Das Videolan-Projekt und das VLC-Entwicklerteam sehen die unter dem Codenamen "Rincewind" veröffentliche neue Version sehr wohl als Major Release - unter anderem bietet VLC 2.1 einen neuen Audio-Kern, Hardware-De- und -Encoding, Ports auf mobile Plattformen, Vorbereitungen für Ultra-HD-Video ("4K") sowie Unterstützung für weitere Formate.
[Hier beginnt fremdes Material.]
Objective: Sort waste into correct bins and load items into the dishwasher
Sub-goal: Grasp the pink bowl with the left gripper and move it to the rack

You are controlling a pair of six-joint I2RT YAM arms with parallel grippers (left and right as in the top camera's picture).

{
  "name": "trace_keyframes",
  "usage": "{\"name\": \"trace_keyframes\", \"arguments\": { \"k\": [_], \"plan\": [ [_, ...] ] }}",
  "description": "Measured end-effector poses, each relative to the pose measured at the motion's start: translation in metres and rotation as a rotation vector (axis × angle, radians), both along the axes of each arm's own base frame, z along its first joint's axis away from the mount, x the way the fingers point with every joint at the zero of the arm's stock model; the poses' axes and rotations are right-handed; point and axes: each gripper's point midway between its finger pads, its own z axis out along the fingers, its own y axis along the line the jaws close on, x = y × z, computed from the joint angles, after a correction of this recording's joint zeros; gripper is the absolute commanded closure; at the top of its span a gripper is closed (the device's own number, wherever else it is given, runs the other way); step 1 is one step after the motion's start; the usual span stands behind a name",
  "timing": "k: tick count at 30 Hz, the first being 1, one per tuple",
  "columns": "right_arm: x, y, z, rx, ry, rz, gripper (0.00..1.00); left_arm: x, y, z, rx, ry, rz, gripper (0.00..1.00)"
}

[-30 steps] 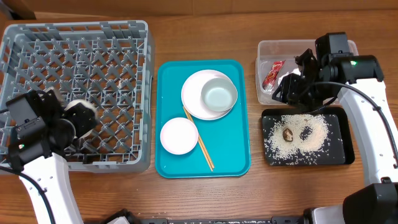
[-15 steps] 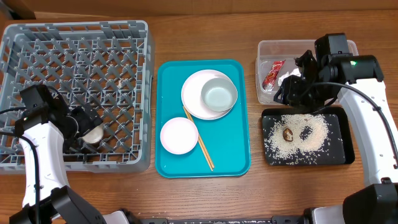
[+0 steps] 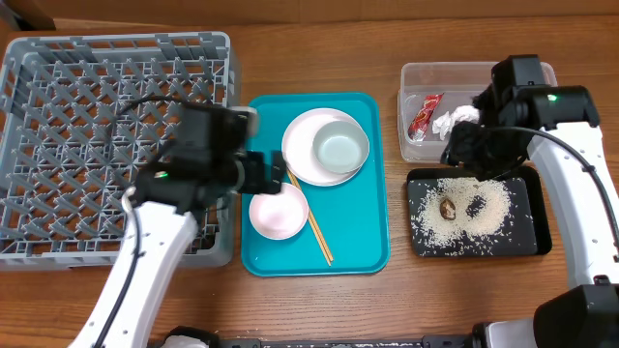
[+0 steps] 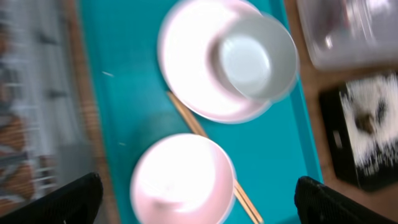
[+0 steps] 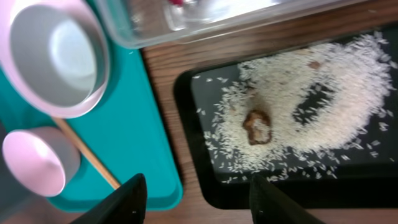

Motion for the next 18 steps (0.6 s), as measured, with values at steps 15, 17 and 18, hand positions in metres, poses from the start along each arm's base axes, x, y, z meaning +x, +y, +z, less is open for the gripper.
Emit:
{"name": "trace_keyframes", "arguments": {
  "k": [15, 17, 18],
  "plan": [
    [-0.003, -0.037, -0.002, -0.039, 0.025, -0.121, 0.39, -0.048, -0.07, -0.144, 0.258, 0.423, -0.252, 0.96],
    [-0.004, -0.037, -0.002, -0.04, 0.029, -0.121, 0.39, -0.046, -0.06, -0.138, 0.31, 0.417, -0.223, 0.96],
    [-0.004, -0.037, -0.002, -0.039, 0.03, -0.12, 0.39, -0.043, -0.052, -0.129, 0.345, 0.402, -0.2, 0.96]
  ]
}}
Zu den Stärken von VLC gehören seit je her die Plattformvielfalt und Unterstützung für praktisch alle Videoformate.
Zu den Stärken von VLC gehören seit je her die Plattformvielfalt und Unterstützung für praktisch alle Videoformate.
Foto: Videolan

Die neue Rendering-Pipeline für Audio wurde in Sachen Effizienz, Lautstärke- und Geräte-Management verbessert. Mit Unterstützung für zahlreiche neue Device-Inputs, Formate und Metadaten bei gleichzeitiger Optimierung der meisten bisherigen soll VLC auf Codecs der nächsten Generation vorbereitet werden.

Ganz nebenbei beseitigt "Rincewind" dank mehr als 7000 Commits von über 140 Freiwilligen noch um die 1000 Bugs. Details zu VLC 2.1 können Interessierte der Release-Seite entnehmen. Dort kann man die Software auch wie gewohnt kostenlos herunterladen.